The Football People weeks, will see long-standing partners and first-timers joining elite clubs and professional footballers to send out a unified message against discrimination.
The activities are already the largest series of social action activities in European sport and will include activities in the US, Mexico and Vietnam. Over 2,000 activities are expected to address issues all types of issues of discrimination – racism, xenophobia, far-right, sexism, homophobia and religious intolerance.
Fare Executive Piara Powar said: “The action weeks are a very inspiring time in which discrimination and exclusion are addressed by the power of grassroots action.”
Campaign highlights will include fourteen national level events, such as theatre performances, launches of educational materials, conferences and round tables, in Bulgaria, England, Greece, Hungary, Israel, Poland, Portugal, Romania, Slovakia, Slovenia and Ukraine.

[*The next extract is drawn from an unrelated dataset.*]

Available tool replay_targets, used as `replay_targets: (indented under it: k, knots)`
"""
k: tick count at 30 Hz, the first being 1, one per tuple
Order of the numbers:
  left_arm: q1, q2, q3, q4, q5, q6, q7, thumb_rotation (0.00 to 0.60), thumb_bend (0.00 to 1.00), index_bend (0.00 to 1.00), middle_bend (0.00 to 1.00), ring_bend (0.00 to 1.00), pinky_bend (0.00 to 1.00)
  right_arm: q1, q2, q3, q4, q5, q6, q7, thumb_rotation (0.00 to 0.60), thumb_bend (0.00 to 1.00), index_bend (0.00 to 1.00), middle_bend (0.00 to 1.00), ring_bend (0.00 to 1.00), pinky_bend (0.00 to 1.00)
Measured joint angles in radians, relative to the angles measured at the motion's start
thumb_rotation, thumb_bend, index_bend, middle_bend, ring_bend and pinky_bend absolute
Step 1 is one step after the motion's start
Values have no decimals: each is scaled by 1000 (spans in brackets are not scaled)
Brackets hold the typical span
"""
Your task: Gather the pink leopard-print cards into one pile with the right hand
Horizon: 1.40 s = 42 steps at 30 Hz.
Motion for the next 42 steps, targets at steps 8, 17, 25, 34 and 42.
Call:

Groups including the Door Centre (Albania), the Bulgarian Professional School of Economics ‘Racho Stoyanov’, Dimitrias FC (Greece), Roma Community Centre (Lithuania) and Canvas (Russia), will take on prejudice against Roma and other ethnic minorities through football tournaments, workshops and cultural displays.
In Turkey, groups such as Kilis Gençlik Hizmetleri ve Spor İl Müdürlüğü and Kaos GL will work with Syrian and LGBT refugees to mitigate the effects of war and discrimination.
German NGO Champions ohne GRENZEN will invite amateur clubs, regional FA’s, refugees and human rights activists to attend a first conference on refugees and migrants rights in football.
In Ukraine, the human rights group Chiricli will bring together mixed teams of Roma children from Kyiv and refugees from the conflict zone, along with other ethnic minorities, to foster social inclusion.
This year, a growing number of activities will focus on LGBT rights and homophobia.
The newly created LGBT fan group of the Liga MX club Club América in Mexico have lend their support to the campaign.
In Kosovo, GEM – Gender Equality Movement is organising a panel discussion to raise awareness of homophobia and LGBTQ rights in the Kosovo constitution. The LGBT rights group will also create a football team of transsexuals to promote a healthy and safe environment in which they can practice sport.
In Germany, Fussballfans gegen Homophobie and Queer Football Fanclubs will organise stadium activities and other anti-homophobia displays.
Football tournaments, film screenings and workshops will also address the issue in countries including Bulgaria, England and Macedonia.
Kareli Youth council (Georgia), Sporting beach club (Spain), Women’s Footballclub MFFV23 (Austria) and Yasa (Croatia) will support female empowerment in football through exhibitions, football matches and panel discussions.
In Portugal, a flash mob and a mosaic with women will take place in Lisbon to promote the women’s game and challenge sexist stereotypes related to female players.
Discussing far right-extremism
Far-right extremism and nationalism will be widely addressed by groups in Germany and Austria through stadium activities and discussions. Anti-xenophobia and anti-racism tournaments and multicultural displays will look to promote a diverse and inclusive environment in terraces and grounds.
Other related activities, including the distribution of materials, football matches and debates, will take place in Macedonia, Ukraine, Russia and Slovakia, among others.